**Goal of the exercise:**
From the entries that follow, copy each line in which "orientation" appears.
════
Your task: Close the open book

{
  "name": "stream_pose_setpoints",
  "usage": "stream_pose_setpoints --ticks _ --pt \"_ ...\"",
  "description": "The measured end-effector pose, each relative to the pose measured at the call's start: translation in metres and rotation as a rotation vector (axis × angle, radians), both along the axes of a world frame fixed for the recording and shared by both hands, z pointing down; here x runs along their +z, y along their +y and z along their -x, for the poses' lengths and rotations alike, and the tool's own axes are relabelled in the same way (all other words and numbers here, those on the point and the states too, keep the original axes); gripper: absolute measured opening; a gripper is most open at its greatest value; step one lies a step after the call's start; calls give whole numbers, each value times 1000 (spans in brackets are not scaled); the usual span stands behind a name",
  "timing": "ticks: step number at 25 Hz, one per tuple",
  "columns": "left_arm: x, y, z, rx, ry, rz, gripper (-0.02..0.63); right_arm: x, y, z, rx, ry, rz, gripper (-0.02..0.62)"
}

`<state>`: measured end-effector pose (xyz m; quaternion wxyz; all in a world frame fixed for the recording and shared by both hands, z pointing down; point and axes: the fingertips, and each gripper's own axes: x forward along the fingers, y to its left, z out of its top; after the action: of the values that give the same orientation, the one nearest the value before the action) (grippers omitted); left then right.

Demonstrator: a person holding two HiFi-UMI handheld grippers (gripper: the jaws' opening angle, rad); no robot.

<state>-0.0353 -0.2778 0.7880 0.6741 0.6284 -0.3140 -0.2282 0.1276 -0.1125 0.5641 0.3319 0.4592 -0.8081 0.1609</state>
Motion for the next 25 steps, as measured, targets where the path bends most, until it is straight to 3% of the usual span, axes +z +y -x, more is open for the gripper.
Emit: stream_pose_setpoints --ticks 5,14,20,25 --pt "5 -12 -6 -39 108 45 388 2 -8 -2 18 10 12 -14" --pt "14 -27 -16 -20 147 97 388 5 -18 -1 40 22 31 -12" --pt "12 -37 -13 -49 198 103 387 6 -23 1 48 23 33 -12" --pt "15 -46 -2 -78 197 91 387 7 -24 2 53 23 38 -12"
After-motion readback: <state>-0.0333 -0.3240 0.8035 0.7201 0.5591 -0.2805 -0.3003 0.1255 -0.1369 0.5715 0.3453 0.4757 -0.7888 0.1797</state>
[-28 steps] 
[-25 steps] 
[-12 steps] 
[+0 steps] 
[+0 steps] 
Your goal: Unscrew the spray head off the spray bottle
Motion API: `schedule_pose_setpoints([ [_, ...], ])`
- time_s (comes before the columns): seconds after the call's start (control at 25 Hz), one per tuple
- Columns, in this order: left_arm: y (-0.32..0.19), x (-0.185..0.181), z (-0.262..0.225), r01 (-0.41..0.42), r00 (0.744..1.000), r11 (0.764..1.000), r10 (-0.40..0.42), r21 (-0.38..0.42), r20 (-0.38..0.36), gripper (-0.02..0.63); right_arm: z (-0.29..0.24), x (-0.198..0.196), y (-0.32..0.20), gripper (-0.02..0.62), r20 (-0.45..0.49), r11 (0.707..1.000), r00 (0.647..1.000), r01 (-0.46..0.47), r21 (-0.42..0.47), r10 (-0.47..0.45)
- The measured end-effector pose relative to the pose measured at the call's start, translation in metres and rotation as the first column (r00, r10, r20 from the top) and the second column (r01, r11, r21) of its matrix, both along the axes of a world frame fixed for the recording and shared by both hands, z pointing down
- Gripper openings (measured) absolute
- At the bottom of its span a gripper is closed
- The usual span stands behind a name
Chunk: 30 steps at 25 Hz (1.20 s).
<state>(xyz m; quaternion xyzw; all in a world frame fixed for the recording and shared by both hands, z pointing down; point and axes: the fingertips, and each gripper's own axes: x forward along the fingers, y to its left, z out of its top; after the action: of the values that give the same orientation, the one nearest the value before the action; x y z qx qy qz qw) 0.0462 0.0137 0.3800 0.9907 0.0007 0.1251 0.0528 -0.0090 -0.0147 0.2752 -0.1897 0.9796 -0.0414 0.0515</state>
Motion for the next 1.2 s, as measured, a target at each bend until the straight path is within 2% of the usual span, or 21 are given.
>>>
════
**Answer for this exercise:**
`<state>`: measured end-effector pose (xyz m; quaternion wxyz; all in a world frame fixed for the recording and shared by both hands, z pointing down; point and axes: the fingertips, and each gripper's own axes: x forward along the fingers, y to its left, z out of its top; after the action: of the values that give the same orientation, the one nearest the value before the action) (grippers omitted); left then right.
<state>(xyz m; quaternion xyzw; all in a world frame fixed for the recording and shared by both hands, z pointing down; point and axes: the fingertips, and each gripper's own axes: x forward along the fingers, y to its left, z out of its top; after the action: of the values that give the same orientation, the one nearest the value before the action; x y z qx qy qz qw) 0.0462 0.0137 0.3800 0.9907 0.0007 0.1251 0.0528 -0.0090 -0.0147 0.2752 -0.1897 0.9796 -0.0414 0.0515</state>

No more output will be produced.